The $5.2-million Proposition 209
campaign contributions included more than $3 million from state and national
Republican parties and $750,000 from media mogul Rupert Murdoch, who owns FOX.
It's no coincidence that MCRI
Executive Director Jennifer Gratz appeared on FOX's "O'Reilly Factor" two weeks
ago, with the campaign to end affirmative action in Michigan down to the wire.
Connerly and Chavez, a FOX news
analyst and syndicated columnist, share many of the same political backers. For
example, both have received extensive support from the Bradley, Donner and Sarah
Scaife Foundations. The Scaife Foundation is funded by industrial tycoon Richard
Mellon Scaife, who donated more than $17.6 million to 170 conservative
think-tanks in 1993, the most recent data available.
Federalist Society Counsel T.
Kenneth Crib sits on the board of the Scaife Foundation, which gave ACRI
$525,000 between 1998 and 2000 and CEO $395,000 between 1995 and 2000.

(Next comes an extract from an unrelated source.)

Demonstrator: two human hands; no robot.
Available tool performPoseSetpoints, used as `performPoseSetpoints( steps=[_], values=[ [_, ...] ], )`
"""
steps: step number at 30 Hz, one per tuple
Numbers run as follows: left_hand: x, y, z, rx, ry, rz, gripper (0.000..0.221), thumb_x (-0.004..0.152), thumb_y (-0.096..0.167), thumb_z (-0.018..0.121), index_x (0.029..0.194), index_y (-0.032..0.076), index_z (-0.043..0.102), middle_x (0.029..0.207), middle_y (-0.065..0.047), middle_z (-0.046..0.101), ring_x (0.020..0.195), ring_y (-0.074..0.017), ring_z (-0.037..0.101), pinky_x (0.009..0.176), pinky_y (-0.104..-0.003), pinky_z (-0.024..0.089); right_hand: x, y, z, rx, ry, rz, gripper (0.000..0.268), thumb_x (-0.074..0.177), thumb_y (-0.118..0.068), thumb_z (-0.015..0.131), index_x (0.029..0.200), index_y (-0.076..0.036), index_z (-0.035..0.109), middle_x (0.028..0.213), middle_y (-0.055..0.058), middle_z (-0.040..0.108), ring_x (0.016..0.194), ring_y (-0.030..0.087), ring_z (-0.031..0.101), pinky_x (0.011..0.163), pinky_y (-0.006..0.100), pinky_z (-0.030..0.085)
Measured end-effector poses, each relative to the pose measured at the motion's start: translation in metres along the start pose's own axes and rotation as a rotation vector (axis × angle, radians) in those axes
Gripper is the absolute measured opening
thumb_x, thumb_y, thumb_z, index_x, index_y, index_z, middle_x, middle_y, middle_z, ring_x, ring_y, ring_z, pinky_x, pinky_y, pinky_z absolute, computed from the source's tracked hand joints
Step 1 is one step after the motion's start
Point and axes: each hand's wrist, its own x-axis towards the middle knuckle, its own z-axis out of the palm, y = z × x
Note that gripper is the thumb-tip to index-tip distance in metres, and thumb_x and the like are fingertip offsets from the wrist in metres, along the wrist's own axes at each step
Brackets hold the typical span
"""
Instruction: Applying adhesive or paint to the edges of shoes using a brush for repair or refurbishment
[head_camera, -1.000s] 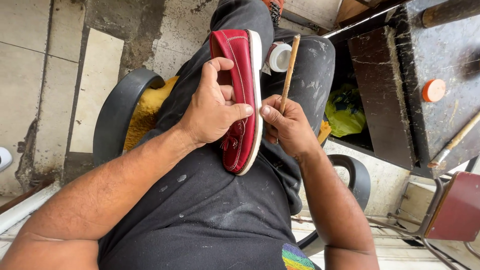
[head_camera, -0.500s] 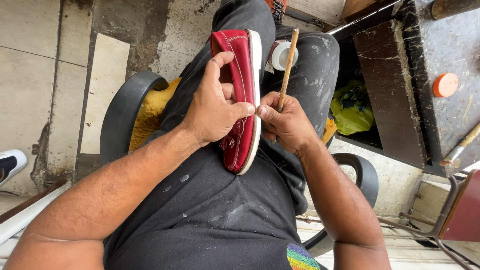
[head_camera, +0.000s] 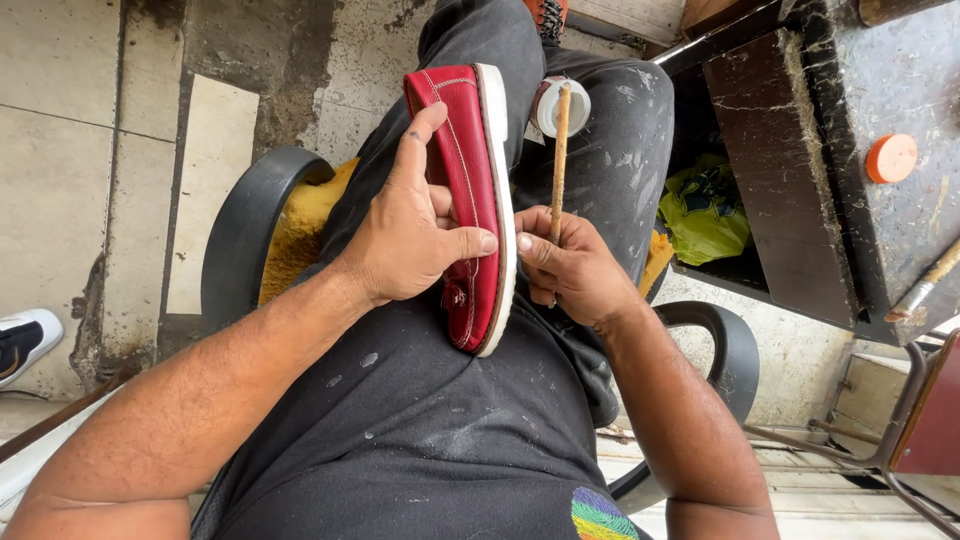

ACRI Co-Chair Thomas Rhodes also
is on the board of directors for the Bradley Foundation, the principal sponsor
of the ACRI. He is president of the conservative National Review Board, which opposed the Supreme Court Brown v.
Board of Education decision, and a former investment banker with Goldman Sachs.
Rhodes also has been a trustee of the
conservative Heritage Foundation and of the Manhattan Institute, which links him
to Thernstrom and Cribb, whom Cokorinos calls the "unofficial liaison between
the Reagan administration and the Heritage Foundation."
The anti-affirmative-action
movement gains momentum through support from deep-pocketed conservatives and
campaigns duplicitously framed in the name of civil rights. Ward Connerly's
current campaign in Michigan may be the most deceitful
yet.
NAACP Legal Defense and
Educational Fund Associate Director-Counsel Ted Shaw addresses this point in his
introduction to Cokorinos' book. Shaw writes: "The extensive proportions of the
anti-diversity movement serve as a wake-up call to the naïve, the uninformed and
the willfully blind. If the civil-rights movement was a revolution that
transformed the United
States into a more inclusive society,
the counterrevolution is here."
"I think whether you're in Arizona
or Texas or South Carolina or New York, we should all be worried about allowing
Proposal 2 to succeed in Michigan," says Frank Fountain, senior vice president
of external affairs and public policy for DaimlerChrysler, No. 43 in The 2006 DiversityInc Top 50
Companies for Diversity®. "After all, the money to finance the
anti-affirmative-action campaign is coming from outside the state of
Michigan. It's coming from sources that
are not transparent. We have no idea who the individuals are who are
contributing money to write this off the books."